Protein maker extends dairy commitment with solid launch

By Neil Merrett

- Last updated on GMT

Related tags Milk

Protein manufacturer Proliant continues to push ahead with its re-entry into the dairy sector through the global launch of a new ingredient it says can provide added value in food formulation, whilst cutting costs compared to other dairy solids.

The group claims that in commencing full scale manufacture of its new Versilac dairy solid, it can offer formulators an alternative ingredient to whey and some milk powders that can reduce fat, sodium and sugar without compromising taste.

After announcing last February that, folowing a four year absence, the group would be re-entering the dairy ingredients market with construction of a whey-based permeate plant in the US, Proliant says it is now considering further launches in its new range.

Chris Snyder, chief executive officer for the company, told DairyReporter.com that the ingredient, which it says can be used to replace carbohydrates or sweeteners in dairy, confectionery and beverage products, may be extended to new product lines and ranges in the future.

“VersiLac uniqueness and versatility allow us to market both as a cost-saving solution as well as a value-adding ingredient,”​ stated Snyder.

Value aims

While not detailing specific functionality in the ingredient, Snyder added that the minimal sweetness of the product made it particularly useful for products requiring high levels of solids without being overtly sweet. He claimed that Versilac, unlike other sweeteners, also contains nutrients like calcium and potassium.
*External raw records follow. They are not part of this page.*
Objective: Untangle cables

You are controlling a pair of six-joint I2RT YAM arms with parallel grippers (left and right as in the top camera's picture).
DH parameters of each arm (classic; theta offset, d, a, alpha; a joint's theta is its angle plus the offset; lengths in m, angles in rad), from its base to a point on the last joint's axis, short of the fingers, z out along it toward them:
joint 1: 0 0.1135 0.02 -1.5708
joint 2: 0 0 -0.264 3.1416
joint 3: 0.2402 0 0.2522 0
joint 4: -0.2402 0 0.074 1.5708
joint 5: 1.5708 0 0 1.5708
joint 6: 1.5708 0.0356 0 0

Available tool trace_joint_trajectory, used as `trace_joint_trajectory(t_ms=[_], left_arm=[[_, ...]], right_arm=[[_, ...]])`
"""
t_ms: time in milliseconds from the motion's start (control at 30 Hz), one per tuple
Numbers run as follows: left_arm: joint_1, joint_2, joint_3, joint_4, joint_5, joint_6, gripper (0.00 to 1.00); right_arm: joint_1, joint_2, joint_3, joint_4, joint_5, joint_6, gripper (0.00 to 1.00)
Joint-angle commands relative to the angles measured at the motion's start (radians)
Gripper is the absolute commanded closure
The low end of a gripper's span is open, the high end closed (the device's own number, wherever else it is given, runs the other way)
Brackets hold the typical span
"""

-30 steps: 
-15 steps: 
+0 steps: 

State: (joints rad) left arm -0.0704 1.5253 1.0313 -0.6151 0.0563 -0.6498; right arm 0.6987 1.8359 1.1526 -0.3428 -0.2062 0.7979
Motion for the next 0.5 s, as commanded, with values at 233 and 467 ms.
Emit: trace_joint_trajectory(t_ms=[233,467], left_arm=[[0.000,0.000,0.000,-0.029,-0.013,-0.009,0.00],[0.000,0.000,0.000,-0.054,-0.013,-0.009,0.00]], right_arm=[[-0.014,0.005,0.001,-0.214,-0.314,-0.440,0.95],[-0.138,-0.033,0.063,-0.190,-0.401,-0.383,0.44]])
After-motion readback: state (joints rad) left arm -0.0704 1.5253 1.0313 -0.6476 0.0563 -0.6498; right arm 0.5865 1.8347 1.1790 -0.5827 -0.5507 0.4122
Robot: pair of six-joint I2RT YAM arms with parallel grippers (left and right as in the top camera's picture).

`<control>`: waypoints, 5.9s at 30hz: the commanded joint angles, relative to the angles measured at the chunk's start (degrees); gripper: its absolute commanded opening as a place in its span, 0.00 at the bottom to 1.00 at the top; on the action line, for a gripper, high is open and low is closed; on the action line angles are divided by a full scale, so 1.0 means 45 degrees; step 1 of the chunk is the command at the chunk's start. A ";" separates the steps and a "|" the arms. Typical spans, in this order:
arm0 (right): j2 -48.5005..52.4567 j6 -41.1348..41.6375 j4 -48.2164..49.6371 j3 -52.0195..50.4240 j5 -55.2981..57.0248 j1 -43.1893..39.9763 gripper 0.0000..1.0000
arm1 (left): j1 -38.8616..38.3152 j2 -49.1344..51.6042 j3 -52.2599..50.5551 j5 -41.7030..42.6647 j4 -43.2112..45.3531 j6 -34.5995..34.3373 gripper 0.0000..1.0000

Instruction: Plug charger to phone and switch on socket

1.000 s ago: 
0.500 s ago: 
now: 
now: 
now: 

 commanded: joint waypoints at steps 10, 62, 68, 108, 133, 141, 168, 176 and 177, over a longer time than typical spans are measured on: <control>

In terms of dairy formulations such as ice creams, processed cheese and sauces, the ingredient can offer benefits such as improved emulsification and opacity in reduced fat products, according to the company.

When used in finished products, Proliant says the ingredient can be labelled on products as dairy product solids, modified whey, or reduced protein whey.

Global push

Under manufacture at Proliant’s permeate plant in Melrose, Minnesota, which came into operation last September, Snyder says the company will be able to meet both domestic and international demand for the ingredient.

“We have already rolled out VersiLac globally,”​ he stated. “In fact, our first purchase order was for an export market.”

Snyder stressed that, while the ingredient had already been approved to be imported in a number of markets, global availability for any additional product lines or extensions of the range would not come immediately.